A pesquisadora também utilizou recursos teóricos, como a estética do Teatro Documentário, do diretor e produtor teatral alemão Erwin Piscator (1893-1966), e da Teoria do Corpomidia, das pesquisadoras Christine Greiner e Helena Katz (professora da PUC e co-orientadora da pesquisa).
A peça é intercalada por brincadeiras de infância, como bolinha de gude, bexigas, amarelinha, esconde-esconde. “São brincadeiras de rua da minha infância. Utilizei como uma metáfora sobre o modo como eu ocupava a rua quando era criança e sobre o modo como esses “corposoutros” ocupam as ruas agora”, diz.

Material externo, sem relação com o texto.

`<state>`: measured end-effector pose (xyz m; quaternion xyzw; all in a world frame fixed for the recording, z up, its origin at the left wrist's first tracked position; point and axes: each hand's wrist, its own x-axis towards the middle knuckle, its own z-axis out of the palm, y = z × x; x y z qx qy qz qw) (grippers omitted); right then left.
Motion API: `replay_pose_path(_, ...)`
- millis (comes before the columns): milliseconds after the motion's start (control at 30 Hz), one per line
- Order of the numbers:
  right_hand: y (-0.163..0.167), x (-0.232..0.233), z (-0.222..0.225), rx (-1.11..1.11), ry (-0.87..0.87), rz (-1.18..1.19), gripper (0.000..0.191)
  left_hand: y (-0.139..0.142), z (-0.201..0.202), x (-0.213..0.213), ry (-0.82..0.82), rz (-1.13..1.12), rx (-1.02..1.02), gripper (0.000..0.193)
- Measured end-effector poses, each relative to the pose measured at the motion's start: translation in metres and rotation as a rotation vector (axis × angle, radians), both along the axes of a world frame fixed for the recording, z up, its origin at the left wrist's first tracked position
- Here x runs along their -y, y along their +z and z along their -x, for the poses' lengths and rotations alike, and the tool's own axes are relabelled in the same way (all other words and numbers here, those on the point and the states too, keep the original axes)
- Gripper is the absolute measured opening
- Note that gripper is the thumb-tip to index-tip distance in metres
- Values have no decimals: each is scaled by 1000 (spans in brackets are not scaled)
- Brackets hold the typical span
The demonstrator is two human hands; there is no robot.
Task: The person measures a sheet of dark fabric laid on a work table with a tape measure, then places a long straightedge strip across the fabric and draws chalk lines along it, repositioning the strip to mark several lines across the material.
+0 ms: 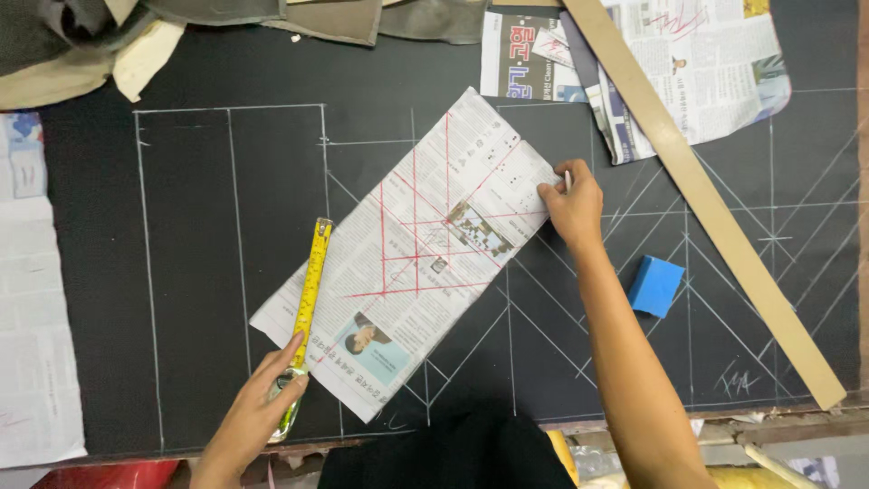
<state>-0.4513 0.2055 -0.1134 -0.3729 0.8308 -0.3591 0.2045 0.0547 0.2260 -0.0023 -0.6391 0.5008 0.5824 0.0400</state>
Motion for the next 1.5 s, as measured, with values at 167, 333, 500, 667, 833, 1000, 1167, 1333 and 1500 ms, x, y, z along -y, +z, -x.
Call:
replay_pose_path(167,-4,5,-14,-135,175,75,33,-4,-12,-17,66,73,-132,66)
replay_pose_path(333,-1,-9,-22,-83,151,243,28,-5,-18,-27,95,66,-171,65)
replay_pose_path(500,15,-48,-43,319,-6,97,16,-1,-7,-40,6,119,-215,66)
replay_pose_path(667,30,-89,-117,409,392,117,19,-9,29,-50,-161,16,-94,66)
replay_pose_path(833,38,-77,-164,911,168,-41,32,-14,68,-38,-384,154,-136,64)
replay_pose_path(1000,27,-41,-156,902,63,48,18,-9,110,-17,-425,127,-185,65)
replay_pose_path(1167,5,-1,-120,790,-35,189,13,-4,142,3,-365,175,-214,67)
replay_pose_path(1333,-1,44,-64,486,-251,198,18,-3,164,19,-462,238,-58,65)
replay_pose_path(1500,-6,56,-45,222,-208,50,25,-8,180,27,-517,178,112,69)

A história de dois doentes mentais moradores de rua estão presentes na peça. A primeira é a da travesti Luciana Avelino da Silva. Evinha se baseou em um texto original, escrito por Luciana, e disponível no documentário Omissão de Socorro, de Olívio Tavares de Araújo. A segunda história é de Raimundo Arruda Sobrinho, que morou durante 19 anos na ilha central da Avenida Pedroso de Morais, em Pinheiros, São Paulo, e escrevia poesias. Ele foi encontrado pela família e foi morar com eles em Goiânia. O caso teve bastante repercussão na mídia e Raimundo participou de alguns programas de TV.
“Eucorpo”
Segundo Evinha Sampaio, o movimento do “corpooutro”, foi o anteparo mais importante da pesquisa. “Ele foi estudado, incorporado e processado em meu corpo, passando depois à improvisação para descobrir as potencialidades expressivas com a minha impressão digital. É a minha singularidade cênica: são aqueles gestos ou movimentos que só meu corpo é capaz de fazer. E, por último, a criação dos signos. Então o movimento do “corpooutro”, segundo a Teoria Corpomídia, transformou-se em corpo, um “eucorpo”, e agora ele faz parte de minha coleção de informações”, explica.